That's a good point on how the standard vector space inner product similarity measure does imply that the idf is squared relative to the document tf. Even having been aware of this formula for a long time, this particular implication never occurred to me.
The same holds for me :-)
Chuck wrote:
I researched the idf2 issue further and believe that empirical studies have consistently concluded that one idf factor should be dropped. Salton, the originator of the IR vector space model, decided to drop the idf term on documents in order to avoid the squaring. I hear he did this after studying recall and precision for many variations of his formula.

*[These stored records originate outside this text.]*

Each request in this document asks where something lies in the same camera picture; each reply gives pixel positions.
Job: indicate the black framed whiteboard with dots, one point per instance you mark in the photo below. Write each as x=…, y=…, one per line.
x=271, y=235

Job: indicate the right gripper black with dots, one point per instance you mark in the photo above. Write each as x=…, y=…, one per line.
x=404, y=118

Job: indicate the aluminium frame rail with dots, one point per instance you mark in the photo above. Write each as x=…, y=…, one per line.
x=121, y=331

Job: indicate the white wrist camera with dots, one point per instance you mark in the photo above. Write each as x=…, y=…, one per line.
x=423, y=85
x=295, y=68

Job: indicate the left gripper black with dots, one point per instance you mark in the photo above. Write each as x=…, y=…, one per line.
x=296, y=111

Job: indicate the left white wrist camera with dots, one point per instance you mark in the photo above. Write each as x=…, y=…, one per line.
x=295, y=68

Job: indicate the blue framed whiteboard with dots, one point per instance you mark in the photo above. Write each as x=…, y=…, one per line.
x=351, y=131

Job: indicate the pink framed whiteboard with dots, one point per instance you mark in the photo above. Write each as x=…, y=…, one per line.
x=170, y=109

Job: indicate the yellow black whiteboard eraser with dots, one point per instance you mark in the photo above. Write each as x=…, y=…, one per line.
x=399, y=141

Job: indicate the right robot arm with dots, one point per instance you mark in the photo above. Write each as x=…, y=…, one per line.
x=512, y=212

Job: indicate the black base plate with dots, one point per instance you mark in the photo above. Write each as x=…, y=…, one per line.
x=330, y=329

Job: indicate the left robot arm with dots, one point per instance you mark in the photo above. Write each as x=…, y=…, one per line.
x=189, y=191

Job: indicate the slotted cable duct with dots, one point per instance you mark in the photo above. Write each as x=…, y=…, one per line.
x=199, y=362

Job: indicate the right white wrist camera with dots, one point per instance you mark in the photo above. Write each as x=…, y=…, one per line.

The cosine-distance and dot-product motivations should not be a dogma. One can question the idea of using the same representation (as vector of terms) for a query and a document. The intuition behind not squaring idf seems equally well-found as the dot-product/cosine-distance motivation. However, I also question empirical results here, since the right scoring of documents is also very subjective :-)
Chuck wrote:
Regarding normalization, the normalization in Hits does not have very nice properties. Due to the > 1.0 threshold check, it loses information, and it arbitrarily defines the highest scoring result in any list that generates scores above 1.0 as a perfect match. It would be nice if score values were meaningful independent of searches, e.g., if "0.6" meant the same quality of retrieval independent of what search was done. This would allow, for example, sites to use a a simple quality threshold to only show results that were "good enough". At my last company (I was President and head of engineering for InQuira), we found this to be important to many customers.
The standard vector space similarity measure includes normalization by the product of the norms of the vectors, i.e.:
score(d,q) = sum over t of ( weight(t,q) * weight(t,d) ) / sqrt [ (sum(t) weight(t,q)^2) * (sum(t) weight(t,d)^2) ]
This makes the score a cosine, which since the values are all positive, forces it to be in [0, 1]. The sumOfSquares() normalization in Lucene does not fully implement this. Is there a specific reason for that?
You are right. The normalization on the documents contribution is missing and there are the additional coord-factors. The current implementation is a mixture of dot-product and cosine-distance. Therefore, the additional normalization in Hits is necessary if one wants to avoid scores > 1.0.
Doug wrote:
The quantity 'sum(t) weight(t,d)2' must be recomputed for each document each time a document is added to the collection, since 'weight(t,d)' is dependent on global term statistics. This is prohibitivly expensive.
weight(t,d) is currently computed on the fly in every scorer. BooleanScorer and ConjunctionScorer could collect the document normalization, and in the end the searcher could apply normalization. All Scorers would have to be extended to supply document normalization. Does this seem reasonable?
Chuck wrote:
To illustrate the problem better normalization is intended to address, in my current application for BooleanQuery's of two terms, I frequently get a top score of 1.0 when only one of the terms is matched. 1.0 should indicate a "perfect match". I'd like set my UI up to present the results differently depending on how good the different results are (e.g., showing a visual indication of result quality, dropping the really bad results entirely, and segregating the good results from other only vaguely relevant results). To build this kind of "intelligence" into the UI, I certainly need to know whether my top result matched all query terms, or only half of them. I'd like to have the score tell me directly how good the matches are. The current normalization does not achieve this.
The intent of a new normalization scheme is to preserve the current scoring in the following sense: the ratio of the nth result's score to the best result's score remains the same. Therefore, the only question is what normalization factor to apply to all scores. This reduces to a very specific question that determines the entire normalization -- what should the score of the best matching result be?
I would prefer your first idea with the cosine normalization, if an efficient implementation is possible. As stated above, I currently think it is possible.